§ **DIRECTIONS FOR THIS TASK**: Locate, in the data below, the line that contains "Outline the right" and the line that contains "Outline the aluminium"; reproduce exactly those two lines and every line between them, nothing more.

[Items from a dataset]
#####

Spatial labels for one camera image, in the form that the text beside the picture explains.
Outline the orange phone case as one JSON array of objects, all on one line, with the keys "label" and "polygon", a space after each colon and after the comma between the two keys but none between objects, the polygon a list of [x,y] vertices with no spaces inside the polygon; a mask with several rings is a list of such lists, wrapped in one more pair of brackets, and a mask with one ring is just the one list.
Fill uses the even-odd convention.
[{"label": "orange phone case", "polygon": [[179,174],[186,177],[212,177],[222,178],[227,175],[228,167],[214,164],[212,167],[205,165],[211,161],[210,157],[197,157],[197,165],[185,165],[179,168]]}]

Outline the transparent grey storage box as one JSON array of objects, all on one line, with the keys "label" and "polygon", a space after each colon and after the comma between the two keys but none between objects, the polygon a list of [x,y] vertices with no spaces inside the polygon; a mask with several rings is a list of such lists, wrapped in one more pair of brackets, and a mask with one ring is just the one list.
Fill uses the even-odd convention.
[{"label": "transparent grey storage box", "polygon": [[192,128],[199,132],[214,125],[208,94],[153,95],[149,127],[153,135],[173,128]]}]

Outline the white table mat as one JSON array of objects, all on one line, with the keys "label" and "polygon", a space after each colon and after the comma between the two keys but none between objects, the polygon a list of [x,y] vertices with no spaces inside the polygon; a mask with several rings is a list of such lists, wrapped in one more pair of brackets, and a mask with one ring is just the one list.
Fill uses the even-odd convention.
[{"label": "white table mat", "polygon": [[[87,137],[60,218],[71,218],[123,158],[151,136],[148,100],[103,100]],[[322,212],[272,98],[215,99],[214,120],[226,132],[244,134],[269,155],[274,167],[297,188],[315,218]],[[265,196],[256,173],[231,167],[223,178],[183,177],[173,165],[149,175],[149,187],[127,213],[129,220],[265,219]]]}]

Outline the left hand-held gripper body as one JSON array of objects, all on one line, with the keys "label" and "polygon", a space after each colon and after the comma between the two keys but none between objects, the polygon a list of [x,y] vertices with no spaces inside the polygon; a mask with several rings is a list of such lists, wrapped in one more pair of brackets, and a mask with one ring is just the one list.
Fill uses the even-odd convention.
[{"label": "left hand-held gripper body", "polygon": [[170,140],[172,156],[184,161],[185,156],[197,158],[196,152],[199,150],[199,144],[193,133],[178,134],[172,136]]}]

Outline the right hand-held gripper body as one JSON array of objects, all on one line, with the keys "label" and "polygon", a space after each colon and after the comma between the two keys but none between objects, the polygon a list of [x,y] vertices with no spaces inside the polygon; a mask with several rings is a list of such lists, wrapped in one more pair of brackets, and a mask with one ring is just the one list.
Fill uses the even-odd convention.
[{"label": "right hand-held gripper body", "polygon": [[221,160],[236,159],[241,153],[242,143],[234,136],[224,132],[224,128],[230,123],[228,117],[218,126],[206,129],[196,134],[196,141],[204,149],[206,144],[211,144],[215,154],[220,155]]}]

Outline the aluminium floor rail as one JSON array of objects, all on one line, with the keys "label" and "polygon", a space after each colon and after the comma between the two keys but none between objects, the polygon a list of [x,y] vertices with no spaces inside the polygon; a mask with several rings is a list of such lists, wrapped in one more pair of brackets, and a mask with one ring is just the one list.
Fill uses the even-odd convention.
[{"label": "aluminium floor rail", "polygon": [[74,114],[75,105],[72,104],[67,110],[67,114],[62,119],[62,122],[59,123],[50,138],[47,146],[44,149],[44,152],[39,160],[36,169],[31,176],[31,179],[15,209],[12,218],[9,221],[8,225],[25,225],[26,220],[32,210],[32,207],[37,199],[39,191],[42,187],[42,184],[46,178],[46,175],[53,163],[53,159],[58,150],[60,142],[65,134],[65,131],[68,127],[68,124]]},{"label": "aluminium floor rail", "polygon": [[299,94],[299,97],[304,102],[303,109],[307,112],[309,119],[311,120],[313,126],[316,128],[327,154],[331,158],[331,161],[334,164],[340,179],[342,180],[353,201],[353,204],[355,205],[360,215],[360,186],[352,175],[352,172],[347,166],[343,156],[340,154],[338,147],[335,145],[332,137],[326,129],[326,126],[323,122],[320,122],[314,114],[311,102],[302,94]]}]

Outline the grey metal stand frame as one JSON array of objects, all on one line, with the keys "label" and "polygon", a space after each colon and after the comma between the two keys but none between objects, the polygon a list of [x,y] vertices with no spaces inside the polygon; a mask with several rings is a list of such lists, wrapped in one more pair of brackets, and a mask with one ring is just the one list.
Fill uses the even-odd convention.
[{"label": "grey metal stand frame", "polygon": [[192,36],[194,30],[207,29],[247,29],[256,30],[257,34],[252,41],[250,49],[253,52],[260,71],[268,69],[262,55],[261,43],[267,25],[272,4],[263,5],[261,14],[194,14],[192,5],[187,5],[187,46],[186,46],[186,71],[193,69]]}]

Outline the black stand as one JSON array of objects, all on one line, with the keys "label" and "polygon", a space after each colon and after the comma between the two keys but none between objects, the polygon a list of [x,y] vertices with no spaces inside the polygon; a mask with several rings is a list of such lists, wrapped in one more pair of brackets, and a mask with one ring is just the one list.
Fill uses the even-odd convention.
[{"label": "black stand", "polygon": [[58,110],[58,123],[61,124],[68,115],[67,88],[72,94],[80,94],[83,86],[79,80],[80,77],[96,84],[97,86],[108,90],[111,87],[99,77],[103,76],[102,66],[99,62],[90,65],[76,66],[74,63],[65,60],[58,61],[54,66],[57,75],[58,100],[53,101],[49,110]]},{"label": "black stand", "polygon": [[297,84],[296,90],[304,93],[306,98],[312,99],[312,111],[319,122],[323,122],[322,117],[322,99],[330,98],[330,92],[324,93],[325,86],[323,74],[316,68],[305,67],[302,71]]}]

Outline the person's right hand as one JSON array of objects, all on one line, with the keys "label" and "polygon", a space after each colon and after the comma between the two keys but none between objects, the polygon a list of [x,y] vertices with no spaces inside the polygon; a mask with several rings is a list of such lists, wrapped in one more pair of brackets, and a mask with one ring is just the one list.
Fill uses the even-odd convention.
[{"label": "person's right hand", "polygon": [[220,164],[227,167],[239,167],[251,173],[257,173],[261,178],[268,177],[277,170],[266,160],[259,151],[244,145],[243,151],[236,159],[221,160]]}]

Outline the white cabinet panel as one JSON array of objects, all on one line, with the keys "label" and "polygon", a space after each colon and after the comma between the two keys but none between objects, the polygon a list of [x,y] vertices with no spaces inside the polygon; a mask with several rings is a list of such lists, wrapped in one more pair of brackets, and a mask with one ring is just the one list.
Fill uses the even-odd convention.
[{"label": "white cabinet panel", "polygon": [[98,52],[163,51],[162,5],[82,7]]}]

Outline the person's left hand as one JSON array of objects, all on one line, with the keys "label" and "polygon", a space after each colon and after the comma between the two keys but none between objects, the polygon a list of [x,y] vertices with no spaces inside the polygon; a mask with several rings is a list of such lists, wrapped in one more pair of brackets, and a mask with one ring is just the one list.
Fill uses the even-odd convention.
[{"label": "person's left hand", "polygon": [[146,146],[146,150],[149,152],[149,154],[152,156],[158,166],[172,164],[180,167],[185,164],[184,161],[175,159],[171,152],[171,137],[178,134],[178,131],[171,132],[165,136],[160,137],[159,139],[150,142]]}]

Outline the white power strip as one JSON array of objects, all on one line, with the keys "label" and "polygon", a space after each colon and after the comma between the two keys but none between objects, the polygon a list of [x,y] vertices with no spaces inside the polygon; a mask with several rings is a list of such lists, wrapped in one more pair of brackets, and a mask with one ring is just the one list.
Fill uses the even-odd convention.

#####

§ **ANSWER BELOW**:
Outline the right hand-held gripper body as one JSON array of objects, all on one line, with the keys "label" and "polygon", a space after each colon and after the comma between the two keys but none between objects, the polygon a list of [x,y] vertices with no spaces inside the polygon; a mask with several rings is a list of such lists, wrapped in one more pair of brackets, and a mask with one ring is just the one list.
Fill uses the even-odd convention.
[{"label": "right hand-held gripper body", "polygon": [[221,160],[236,159],[241,153],[242,143],[234,136],[224,132],[224,128],[230,123],[228,117],[218,126],[206,129],[196,134],[196,141],[204,149],[206,144],[211,144],[215,154],[220,155]]}]

Outline the aluminium floor rail as one JSON array of objects, all on one line, with the keys "label" and "polygon", a space after each colon and after the comma between the two keys but none between objects, the polygon a list of [x,y] vertices with no spaces inside the polygon; a mask with several rings is a list of such lists, wrapped in one more pair of brackets, and a mask with one ring is just the one list.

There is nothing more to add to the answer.